Ampelopsis cordata, commonly called heart-leaf peppervine, is a vine in the grape family (Vitaceae), native to much of the Eastern United States.

== Description ==
Ampelopsis cordata is a deciduous perennial that grows as a liana. It has simple, deltoid to ovate leaves with serrate margins, arranged alternately. Its stems are glabrous. Its flowers are greenish-white and borne in clusters, blooming in late spring and early summer. The fruits are berries which are purple to pink at maturity; they are inedible.

=== Similar Species ===
It is overall similar in appearance to many grapevine species (genus Vitis), but can be distinguished by its white pith (compared to Vitis species, which typically have brown pith), as well as its more compact inflorescences and different-looking fruits. Throughout most of its range it co-occurs with invasive Ampelopsis glandulosa, which differs in having hairy young stems and leaves that are often much more lobed.

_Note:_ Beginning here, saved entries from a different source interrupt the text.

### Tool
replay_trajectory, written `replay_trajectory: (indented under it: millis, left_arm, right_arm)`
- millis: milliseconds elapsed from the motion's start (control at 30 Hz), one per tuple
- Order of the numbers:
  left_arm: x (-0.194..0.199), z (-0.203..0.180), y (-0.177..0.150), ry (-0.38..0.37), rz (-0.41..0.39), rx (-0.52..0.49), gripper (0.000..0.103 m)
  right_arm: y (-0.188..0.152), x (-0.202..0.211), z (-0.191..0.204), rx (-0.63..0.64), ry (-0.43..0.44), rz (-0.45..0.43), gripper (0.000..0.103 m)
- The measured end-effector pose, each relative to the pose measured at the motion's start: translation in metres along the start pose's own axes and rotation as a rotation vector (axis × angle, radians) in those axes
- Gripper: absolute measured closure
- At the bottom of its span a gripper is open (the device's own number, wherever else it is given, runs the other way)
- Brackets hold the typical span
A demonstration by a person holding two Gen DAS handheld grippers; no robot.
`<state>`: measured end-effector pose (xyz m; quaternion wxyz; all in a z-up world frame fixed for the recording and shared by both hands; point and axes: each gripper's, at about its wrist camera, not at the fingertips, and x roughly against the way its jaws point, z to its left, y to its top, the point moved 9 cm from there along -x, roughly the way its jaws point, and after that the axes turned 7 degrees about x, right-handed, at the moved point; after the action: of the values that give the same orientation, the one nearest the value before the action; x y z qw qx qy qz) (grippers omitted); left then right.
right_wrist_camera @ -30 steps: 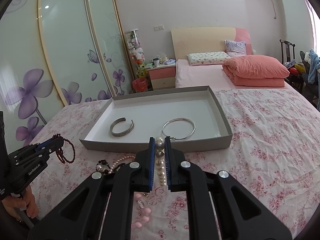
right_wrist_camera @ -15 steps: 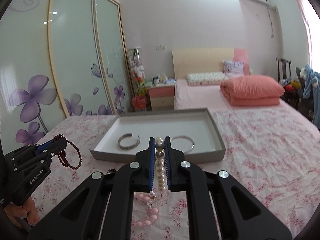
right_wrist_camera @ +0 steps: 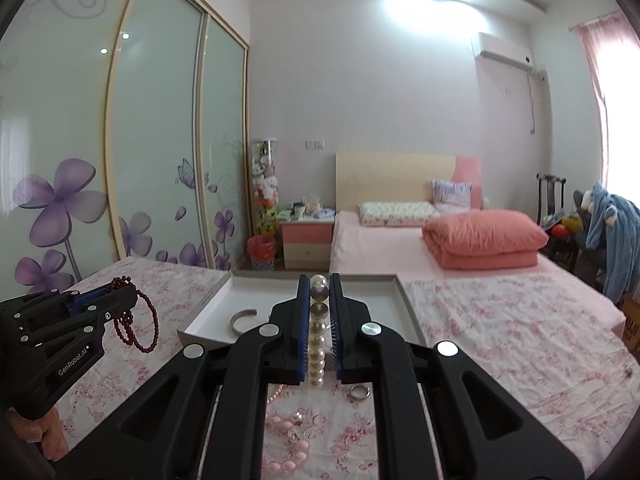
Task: Organize jewelry
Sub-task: 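Lower red beads onto the tray's silver dish with left tool while right tool lowers pearls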
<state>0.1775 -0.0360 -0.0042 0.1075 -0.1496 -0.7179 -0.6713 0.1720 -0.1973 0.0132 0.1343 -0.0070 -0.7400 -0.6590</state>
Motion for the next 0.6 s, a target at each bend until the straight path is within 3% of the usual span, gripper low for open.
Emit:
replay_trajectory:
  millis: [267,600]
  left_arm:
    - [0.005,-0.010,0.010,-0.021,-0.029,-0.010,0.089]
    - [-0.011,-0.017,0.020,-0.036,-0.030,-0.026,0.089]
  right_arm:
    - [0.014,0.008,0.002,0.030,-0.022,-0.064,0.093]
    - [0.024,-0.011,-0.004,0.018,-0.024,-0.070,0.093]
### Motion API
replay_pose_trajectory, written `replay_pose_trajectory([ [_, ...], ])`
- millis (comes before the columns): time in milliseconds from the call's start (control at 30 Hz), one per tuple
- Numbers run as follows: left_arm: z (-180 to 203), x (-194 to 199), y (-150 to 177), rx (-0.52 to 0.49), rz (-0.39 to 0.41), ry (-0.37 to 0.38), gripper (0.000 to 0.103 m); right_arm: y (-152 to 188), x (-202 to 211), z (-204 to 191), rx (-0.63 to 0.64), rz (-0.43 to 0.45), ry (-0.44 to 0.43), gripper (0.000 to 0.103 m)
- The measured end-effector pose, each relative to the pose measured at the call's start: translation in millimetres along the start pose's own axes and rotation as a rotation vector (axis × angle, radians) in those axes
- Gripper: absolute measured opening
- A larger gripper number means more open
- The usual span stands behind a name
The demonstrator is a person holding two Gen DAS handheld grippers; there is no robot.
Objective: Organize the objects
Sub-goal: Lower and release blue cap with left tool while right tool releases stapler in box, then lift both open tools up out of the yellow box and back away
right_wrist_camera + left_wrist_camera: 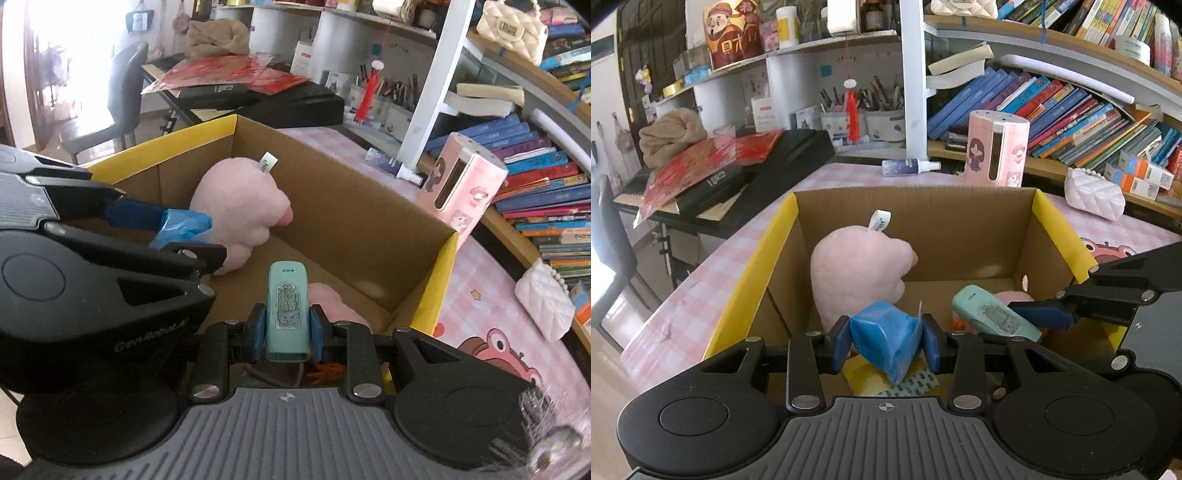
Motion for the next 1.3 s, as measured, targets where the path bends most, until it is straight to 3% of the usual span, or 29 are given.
replay_pose_trajectory([
  [433, 0.4, 0.8, -1.2, 0.010, 0.030, 0.001, 0.042, -1.2, -7.2, 5.1, 0.044, -0.009, -0.016, 0.023],
  [533, -3.3, 10.8, -3.5, 0.015, 0.064, -0.012, 0.060, -1.0, -3.9, 6.1, 0.025, 0.008, -0.002, 0.024],
  [667, -10.0, 28.3, -6.4, 0.032, 0.103, -0.023, 0.074, -2.5, 5.2, 5.2, -0.016, 0.033, 0.005, 0.043],
  [833, -19.2, 56.3, -8.3, 0.062, 0.166, -0.029, 0.089, -5.3, 32.1, 2.1, -0.057, 0.090, 0.032, 0.053],
  [900, -22.7, 68.2, -8.8, 0.068, 0.191, -0.026, 0.090, -5.2, 48.6, 1.3, -0.081, 0.127, 0.049, 0.061],
  [1167, -40.6, 102.1, 2.4, 0.124, 0.251, -0.039, 0.097, 3.1, 97.5, 9.5, -0.200, 0.224, 0.177, 0.070],
  [1300, -48.9, 109.4, 17.2, 0.132, 0.242, -0.048, 0.097, 18.9, 109.2, 12.4, -0.269, 0.222, 0.232, 0.072],
])
Point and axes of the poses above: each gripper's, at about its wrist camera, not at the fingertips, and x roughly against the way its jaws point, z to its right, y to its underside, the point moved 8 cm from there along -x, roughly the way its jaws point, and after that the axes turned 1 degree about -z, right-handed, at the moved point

== Distribution and habitat ==
It is found in the U.S. states Alabama, Arkansas, Connecticut, Delaware, Florida, Georgia, Iowa, Illinois, Indiana, Kansas, Kentucky, Louisiana, Maryland, Missouri, Mississippi, North Carolina, Nebraska, Ohio, Oklahoma, South Carolina, Tennessee, Texas, Virginia, West Virginia. It grows in open woodlands, flood plains, and river banks.